> **Directions for this task**
Through the line that contains "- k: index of", return the data below exactly, starting at its first line; leave the rest out.

Records supplied section start

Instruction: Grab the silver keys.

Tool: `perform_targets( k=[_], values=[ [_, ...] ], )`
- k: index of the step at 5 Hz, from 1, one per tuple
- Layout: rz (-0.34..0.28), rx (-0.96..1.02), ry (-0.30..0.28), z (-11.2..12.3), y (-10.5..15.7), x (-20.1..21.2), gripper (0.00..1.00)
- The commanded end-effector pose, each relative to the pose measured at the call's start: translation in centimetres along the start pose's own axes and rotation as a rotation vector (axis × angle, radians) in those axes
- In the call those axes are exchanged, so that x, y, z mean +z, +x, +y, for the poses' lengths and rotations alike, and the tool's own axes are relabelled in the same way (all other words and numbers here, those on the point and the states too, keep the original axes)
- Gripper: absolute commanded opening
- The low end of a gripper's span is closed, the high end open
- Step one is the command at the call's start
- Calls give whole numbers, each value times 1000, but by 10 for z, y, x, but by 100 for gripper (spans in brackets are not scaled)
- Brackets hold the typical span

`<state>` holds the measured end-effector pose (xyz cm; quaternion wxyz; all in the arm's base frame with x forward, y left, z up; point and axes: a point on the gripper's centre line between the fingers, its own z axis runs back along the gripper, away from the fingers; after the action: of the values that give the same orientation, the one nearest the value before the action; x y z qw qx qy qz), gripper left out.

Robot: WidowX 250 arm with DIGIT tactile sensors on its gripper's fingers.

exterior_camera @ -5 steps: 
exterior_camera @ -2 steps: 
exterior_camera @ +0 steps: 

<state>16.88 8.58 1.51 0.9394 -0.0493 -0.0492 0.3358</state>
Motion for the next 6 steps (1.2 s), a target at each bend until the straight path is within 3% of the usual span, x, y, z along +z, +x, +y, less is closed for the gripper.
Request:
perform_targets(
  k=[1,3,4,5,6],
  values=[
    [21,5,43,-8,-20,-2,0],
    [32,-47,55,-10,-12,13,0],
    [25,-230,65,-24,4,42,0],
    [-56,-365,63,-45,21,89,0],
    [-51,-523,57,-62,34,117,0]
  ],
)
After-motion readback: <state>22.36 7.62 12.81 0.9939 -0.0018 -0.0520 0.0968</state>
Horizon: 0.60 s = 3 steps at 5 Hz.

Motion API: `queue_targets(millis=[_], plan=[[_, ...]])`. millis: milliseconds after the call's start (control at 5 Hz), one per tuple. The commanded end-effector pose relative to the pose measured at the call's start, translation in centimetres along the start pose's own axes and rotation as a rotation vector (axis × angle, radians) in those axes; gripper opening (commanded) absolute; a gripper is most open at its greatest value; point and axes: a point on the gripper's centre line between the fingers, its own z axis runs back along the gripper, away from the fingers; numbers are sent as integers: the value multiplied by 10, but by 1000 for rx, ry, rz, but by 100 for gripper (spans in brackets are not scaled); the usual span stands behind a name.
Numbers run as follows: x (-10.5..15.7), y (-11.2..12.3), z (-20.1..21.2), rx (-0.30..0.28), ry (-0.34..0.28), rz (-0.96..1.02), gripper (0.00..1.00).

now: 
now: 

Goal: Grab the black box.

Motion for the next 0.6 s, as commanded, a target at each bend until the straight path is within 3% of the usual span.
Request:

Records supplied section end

> **Output below**
Instruction: Grab the silver keys.

Tool: `perform_targets( k=[_], values=[ [_, ...] ], )`
- k: index of the step at 5 Hz, from 1, one per tuple

The requested output has now been given in full.